El Gobierno de San Juan intenta recuperar 18 millones de euros que depositó en garantía para comprar un millón de dosis de vacunas Sputnik V. El acuerdo se cayó y amenaza de terminar en un escándalo político y un litigio judicial.

Luego de que la Casa Rosada autorizara a la provincias a comprar vacunas contra el coronavirus por su cuenta, la administración de Sergio Uñac fue una de las que más avanzó. Pero chocó con un inconveniente: la imposibilidad de negociar directamente con los laboratorios.

Según publica el diario Perfil, por ese motivo entró en escena la empresa alemana “Rul AG” que, como intermediaria, se comprometió a abastecer 1 millón de vacunas rusas  (en mitades iguales de los componentes 1 y 2), a cambio de un precio aproximado de 18 euros la dosis. Es el doble de lo que paga Nación por las Sputnik V por su trato directo con los fabricantes.

El contrato se cayó tras sucesivos incumplimientos y ahora en San Juan temen quedarse sin las vacunas y sin el dinero que depositaron en garantía para conseguirlas.

“Rul AG” es una de las empresas validadas por los fabricantes de la Sputnik V para actuar en su representación. Sin embargo, el contacto con ellos no fue directo, sino a través de Rogelio Rengel y Javier Palma, dos intermediarios contratados por esta compañía alemana.

La operación comenzó el 20 de abril, con una carta de intención (LOI, por las siglas en inglés) donde se definieron el precio y las condiciones. Según los documentos a los que tuvo acceso Perfil, las autoridades sanjuaninas depositaron 18 millones de euros en el reconocido agente de “escrow” londindense The Law Debenture Corporation en concepto de pago.

Este tipo de entidades suelen ser contratadas para que las transacciones sean más segura y el dinero quede protegido en caso de que el acuerdo se caiga. Se trata de cuentas de garantía en las que vendedores y compradores le solicitan a un tercero para que custodie el dinero, y sólo lo entregue cuando se cumpla el contrato, o caso contrario, lo devuelve a origen. En consecuencia, el depósito está seguro y debería regresar sin inconvenientes.
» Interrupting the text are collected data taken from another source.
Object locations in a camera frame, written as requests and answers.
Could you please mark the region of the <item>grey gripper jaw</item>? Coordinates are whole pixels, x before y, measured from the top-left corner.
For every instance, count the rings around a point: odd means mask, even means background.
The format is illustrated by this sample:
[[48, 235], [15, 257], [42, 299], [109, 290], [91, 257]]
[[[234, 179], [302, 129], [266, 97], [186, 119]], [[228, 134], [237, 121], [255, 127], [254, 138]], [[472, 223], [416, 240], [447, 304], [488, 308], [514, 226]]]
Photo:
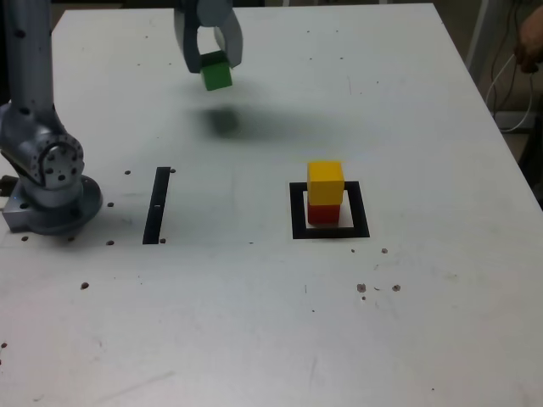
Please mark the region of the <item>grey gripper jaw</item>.
[[216, 43], [226, 55], [231, 68], [239, 66], [243, 57], [243, 33], [233, 9], [227, 0], [199, 0], [197, 15], [203, 27], [213, 28]]

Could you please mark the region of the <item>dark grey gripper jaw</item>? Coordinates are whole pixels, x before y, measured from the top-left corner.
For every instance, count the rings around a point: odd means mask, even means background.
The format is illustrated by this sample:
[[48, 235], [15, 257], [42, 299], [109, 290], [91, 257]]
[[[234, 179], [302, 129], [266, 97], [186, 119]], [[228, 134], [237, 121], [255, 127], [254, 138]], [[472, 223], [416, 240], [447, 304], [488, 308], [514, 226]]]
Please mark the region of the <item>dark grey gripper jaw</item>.
[[174, 7], [174, 30], [178, 47], [182, 52], [190, 73], [199, 74], [201, 71], [201, 55], [198, 47], [198, 29], [200, 27], [197, 15], [197, 1], [178, 0]]

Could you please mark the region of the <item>person's hand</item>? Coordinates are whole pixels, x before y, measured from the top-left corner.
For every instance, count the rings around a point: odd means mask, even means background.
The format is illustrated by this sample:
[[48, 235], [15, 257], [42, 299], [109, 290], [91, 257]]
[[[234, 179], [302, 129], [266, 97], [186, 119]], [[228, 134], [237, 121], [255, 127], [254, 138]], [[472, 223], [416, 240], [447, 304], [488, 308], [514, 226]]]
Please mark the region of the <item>person's hand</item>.
[[521, 24], [514, 50], [517, 64], [523, 73], [533, 74], [542, 63], [543, 7], [538, 7]]

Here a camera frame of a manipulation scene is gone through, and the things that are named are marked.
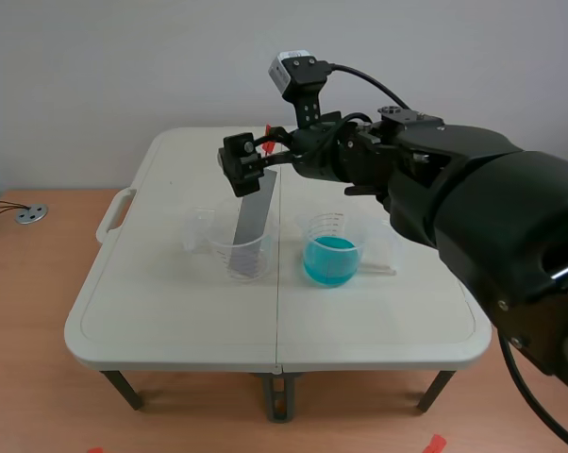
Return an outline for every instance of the red tape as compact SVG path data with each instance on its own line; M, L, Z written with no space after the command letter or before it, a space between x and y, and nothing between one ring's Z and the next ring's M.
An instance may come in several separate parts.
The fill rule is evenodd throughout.
M269 130L272 127L267 125L265 126L265 135L269 134ZM263 151L265 151L265 156L269 156L270 154L272 154L274 152L274 148L276 147L276 143L275 142L266 142L263 144L262 148Z
M431 439L431 443L425 448L423 453L442 453L446 445L447 441L439 434L435 434Z

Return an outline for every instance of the wooden floor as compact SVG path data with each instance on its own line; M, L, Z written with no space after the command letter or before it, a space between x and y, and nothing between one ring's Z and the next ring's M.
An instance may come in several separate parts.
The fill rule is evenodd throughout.
M0 452L417 452L435 433L444 453L568 451L513 388L496 342L457 373L424 415L414 409L434 372L315 373L298 379L297 416L263 415L245 374L127 373L146 400L132 411L70 355L63 326L98 245L114 191L7 193L45 202L30 226L0 217ZM568 391L519 360L527 382L568 428Z

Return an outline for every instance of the beaker with blue liquid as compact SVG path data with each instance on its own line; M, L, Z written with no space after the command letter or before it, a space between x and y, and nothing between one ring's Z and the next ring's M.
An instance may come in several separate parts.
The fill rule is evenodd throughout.
M354 210L328 210L302 214L303 266L313 280L326 286L347 282L359 269L367 244L386 246L380 272L394 275L399 265L400 243L388 223Z

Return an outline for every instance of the white wall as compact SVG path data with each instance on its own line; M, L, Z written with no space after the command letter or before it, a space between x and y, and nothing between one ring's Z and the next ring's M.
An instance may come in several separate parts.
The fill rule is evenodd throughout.
M298 48L568 158L568 0L0 0L0 189L124 186L162 130L291 124L266 71Z

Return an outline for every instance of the white folding table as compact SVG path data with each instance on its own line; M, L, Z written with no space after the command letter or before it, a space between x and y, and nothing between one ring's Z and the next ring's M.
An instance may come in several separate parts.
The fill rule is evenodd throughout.
M311 283L301 271L301 231L293 219L316 203L345 201L343 185L279 169L272 199L280 225L277 265L264 278L229 280L211 254L183 249L186 212L232 195L217 149L223 137L243 131L263 132L180 128L153 141L97 229L102 247L65 326L69 349L134 409L142 401L124 370L258 374L273 421L292 418L293 382L301 373L440 370L419 402L426 411L454 371L486 350L490 323L436 251L403 239L403 265L394 277L360 269L338 288ZM373 197L353 201L386 218ZM274 387L280 378L284 391ZM276 404L281 399L285 404Z
El artículo del mismo medio señala que el 24 de mayo se realizó el desembolso desde el Banco de la Nación Argentina, sucursal Madrid; y llegó a una cuenta de The Law Debenture Corporation en la sede parisina del banco HSBS Continental Europe.

Tal como establecían los convenios, las dosis debían ser entregadas cinco días hábiles después de la recepción del pago por parte del agente de custodia. Si el vendedor no cumplía este plazo, contaba con tres días hábiles como plazo adicional. Es decir, el 31 de mayo y 3 de junio.

Los fondos serían liberados una vez que las vacunas estuvieran oficialmente cargadas en las aeronaves (dos aviones de Aerolíneas Argentinas ya estaban reservados y listos para emprender viaje a Moscú) para su entrega a San Juan.

Llegada la fecha, el lote no apareció y la provincia cuyana concedió nuevas prórrogas, que vencieron el 25 de junio. No obstante la transacción no se dio por la falta de la documentación que, por contrato, Rusia debía entregar a San Juan para certificar que los productos recibidos eran los autorizados por la autoridad sanitaria argentina para su consumo en el país.

Tras esta serie de entregas fallidas, el gobierno de Uñac dio de baja el acuerdo y espera a que desde el “escrow” devuelvan los 18 millones de euros girados. 

Las autoridades sanjuaninas se excusaron de dar explicaciones. El que habló fue Rogelio Rengel, el intermediario de origen español de Rul AG, que afirmó a Perfil que “el millón de vacunas estaban listas desde el 16 de junio” pero que desde la provincia “pidieron tener los papeles de las dosis que les serían entregadas, previo a hacer el envío de los aviones”, lo que llevó casi un mes.

“El gobernador Uñac me dijo que no enviaría los aviones porque tenía miedo a hacer el ridículo político, y que había alguien detrás que quería hundir su carrera”, expresó Rengel al indicar que el mandatario exigía garantías de que las vacunas estarían disponibles y en regla. 

En abril pasado, Uñac había confirmado que la provincia estaba detrás de al menos 1,6 millón de vacunas. Se pensaba contratarlas, en un principio, con el laboratorio AstraZeneca y su subsidiaria india, con una inversión de entre 50 y 60 millones de dólares. Sin embargo, el único convenio al que se llegó fue para comprar Sputnik V.

Con la negociación ya caída y la amenaza de terminar en litigio judicial, “Rul AG” realizó una última propuesta a la provincia. Le ofreció que el total de las dosis contratadas correspondan al componente 2 de Sputnik V para ayudar a completar los programas de vacunación en Argentina, y 10.000 dosis extras a modo de compensación por las demoras.